PROBLEM STATEMENT:
The listing below is to be copied exactly, with pictures excluded.

COLLECTED DATA:
= Beginning of Section =

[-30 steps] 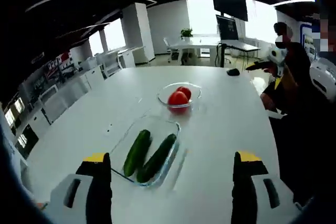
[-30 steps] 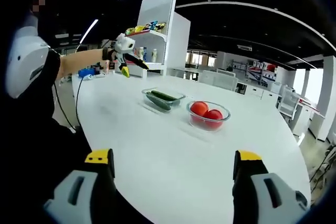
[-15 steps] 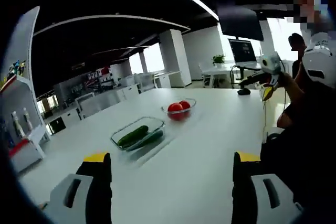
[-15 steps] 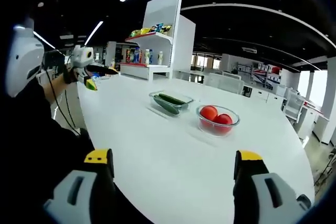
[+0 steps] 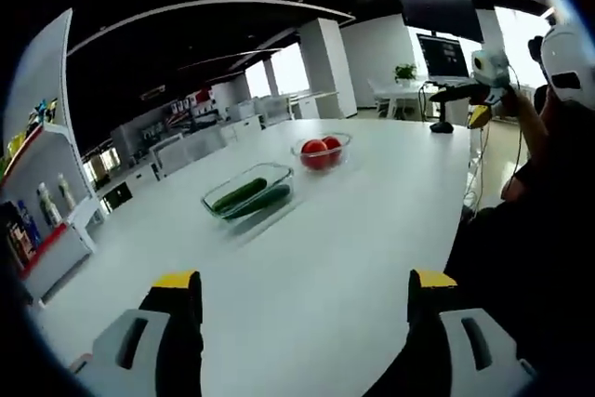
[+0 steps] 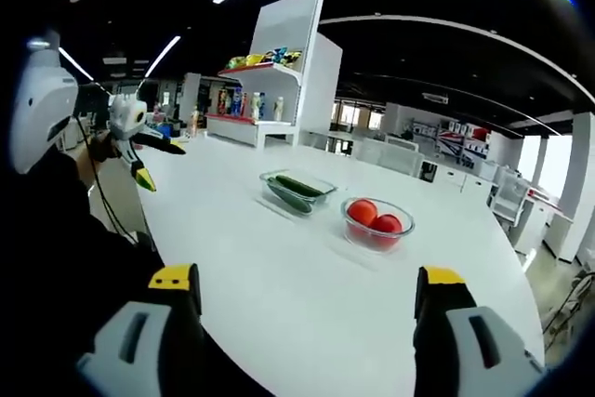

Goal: Sort the scattered tomatoes and cucumbers on the table and place them into their respective storage containers

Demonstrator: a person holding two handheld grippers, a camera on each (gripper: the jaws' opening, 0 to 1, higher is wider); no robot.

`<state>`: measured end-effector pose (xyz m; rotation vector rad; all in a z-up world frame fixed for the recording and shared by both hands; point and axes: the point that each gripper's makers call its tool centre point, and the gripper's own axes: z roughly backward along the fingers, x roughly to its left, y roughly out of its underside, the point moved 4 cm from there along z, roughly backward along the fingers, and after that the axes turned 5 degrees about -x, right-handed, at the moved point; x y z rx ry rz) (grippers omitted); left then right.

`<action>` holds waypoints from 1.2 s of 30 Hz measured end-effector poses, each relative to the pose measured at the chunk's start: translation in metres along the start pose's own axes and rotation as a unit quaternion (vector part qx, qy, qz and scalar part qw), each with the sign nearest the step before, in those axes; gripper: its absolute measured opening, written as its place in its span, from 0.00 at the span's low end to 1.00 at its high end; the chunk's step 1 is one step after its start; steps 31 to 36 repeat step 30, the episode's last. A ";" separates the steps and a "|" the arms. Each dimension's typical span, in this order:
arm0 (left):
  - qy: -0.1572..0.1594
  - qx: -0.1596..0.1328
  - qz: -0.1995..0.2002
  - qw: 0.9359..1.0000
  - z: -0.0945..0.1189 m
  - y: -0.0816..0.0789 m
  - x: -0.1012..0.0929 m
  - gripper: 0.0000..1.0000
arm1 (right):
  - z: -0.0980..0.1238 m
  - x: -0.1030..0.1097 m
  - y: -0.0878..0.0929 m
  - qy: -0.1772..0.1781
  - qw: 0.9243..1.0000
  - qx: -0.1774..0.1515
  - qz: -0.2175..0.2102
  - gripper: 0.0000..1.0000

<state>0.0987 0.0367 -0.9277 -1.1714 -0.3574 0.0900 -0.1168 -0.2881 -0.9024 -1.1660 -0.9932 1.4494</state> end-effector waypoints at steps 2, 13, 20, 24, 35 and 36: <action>0.008 -0.006 0.004 1.000 -0.001 -0.003 -0.001 0.91 | -0.002 0.000 0.002 -0.001 1.000 0.003 0.000 0.92; 0.025 0.005 0.013 1.000 -0.004 0.001 -0.007 0.91 | 0.002 -0.003 -0.001 -0.003 1.000 0.002 0.005 0.92; 0.039 0.002 0.015 0.999 -0.009 -0.001 -0.010 0.90 | 0.002 -0.004 0.001 -0.002 1.000 0.003 0.001 0.92; 0.039 0.006 0.013 0.999 -0.010 0.003 -0.012 0.90 | 0.001 -0.005 0.001 -0.002 1.000 0.006 0.003 0.92; 0.037 0.014 0.009 0.999 -0.010 0.008 -0.011 0.91 | 0.002 -0.003 -0.003 -0.001 1.000 0.003 0.003 0.92; 0.037 0.014 0.009 0.999 -0.010 0.008 -0.011 0.91 | 0.002 -0.003 -0.003 -0.001 1.000 0.003 0.003 0.92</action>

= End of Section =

WRITTEN SOLUTION:
[-30 steps] 
[-30 steps] 
[-15 steps] 
[-15 steps] 
[+0 steps] 
[+0 steps] 

Goal: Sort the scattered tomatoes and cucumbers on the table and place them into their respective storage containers

Demonstrator: a person holding two handheld grippers, a camera on each (gripper: the jaws' opening, 0 to 1, higher is wider); no robot.

`<state>`: measured end-effector pose (xyz m; rotation vector rad; all in a z-up world frame fixed for the recording and shared by both hands; point and axes: the point that each gripper's makers call its tool centre point, and the gripper's own axes: z roughly backward along the fingers, x roughly to its left, y roughly out of its underside, the point moved 4 cm from there along z, roughly backward along the fingers, and after that the axes turned 5 degrees about -x, right-handed, at the moved point; x y z rx ry rz) (grippers omitted); left then right.

`<action>` holds waypoints from 1.2 s of 30 Hz measured end-effector poses, each relative to the pose measured at the chunk's start: translation in metres along the start pose's own axes and rotation as a unit quaternion (vector part qx, qy, qz and scalar part qw), each with the sign nearest the step before, in those axes; gripper: its absolute measured opening, written as its place in its span, from 0.00 at the span's low end to 1.00 at its high end; the chunk's step 1 is one step after its start; steps 31 to 36 repeat step 30, the episode's last. A ";" separates the steps and a "|" the arms. Each dimension's typical span, in this order:
arm0 (left):
  - qy: -0.1572..0.1594
  - qx: -0.1596..0.1328
  - qz: -0.1995..0.2002
  - qw: 0.9359..1.0000
  - z: -0.0945..0.1189 m
  - y: -0.0816..0.0789 m
  - x: -0.1012..0.0929 m
  - gripper: 0.0000..1.0000
arm1 (right):
  - z: -0.0980..0.1238 m
  - x: -0.1030..0.1097 m
  - y: -0.0878..0.0929 m
  - qy: -0.1772..0.1781
  - qw: 0.9243..1.0000
  - qx: -0.1774..0.1515
  - qz: -0.2175..0.2102
  - gripper: 0.0000..1.0000

<state>0.0987 0.0367 -0.9277 -1.1714 -0.3574 0.0900 -0.1168 -0.2881 -0.9024 -1.1660 -0.9932 1.4494</state> end-effector waypoints at steps 2, 13, 20, 24, 35 and 36: <action>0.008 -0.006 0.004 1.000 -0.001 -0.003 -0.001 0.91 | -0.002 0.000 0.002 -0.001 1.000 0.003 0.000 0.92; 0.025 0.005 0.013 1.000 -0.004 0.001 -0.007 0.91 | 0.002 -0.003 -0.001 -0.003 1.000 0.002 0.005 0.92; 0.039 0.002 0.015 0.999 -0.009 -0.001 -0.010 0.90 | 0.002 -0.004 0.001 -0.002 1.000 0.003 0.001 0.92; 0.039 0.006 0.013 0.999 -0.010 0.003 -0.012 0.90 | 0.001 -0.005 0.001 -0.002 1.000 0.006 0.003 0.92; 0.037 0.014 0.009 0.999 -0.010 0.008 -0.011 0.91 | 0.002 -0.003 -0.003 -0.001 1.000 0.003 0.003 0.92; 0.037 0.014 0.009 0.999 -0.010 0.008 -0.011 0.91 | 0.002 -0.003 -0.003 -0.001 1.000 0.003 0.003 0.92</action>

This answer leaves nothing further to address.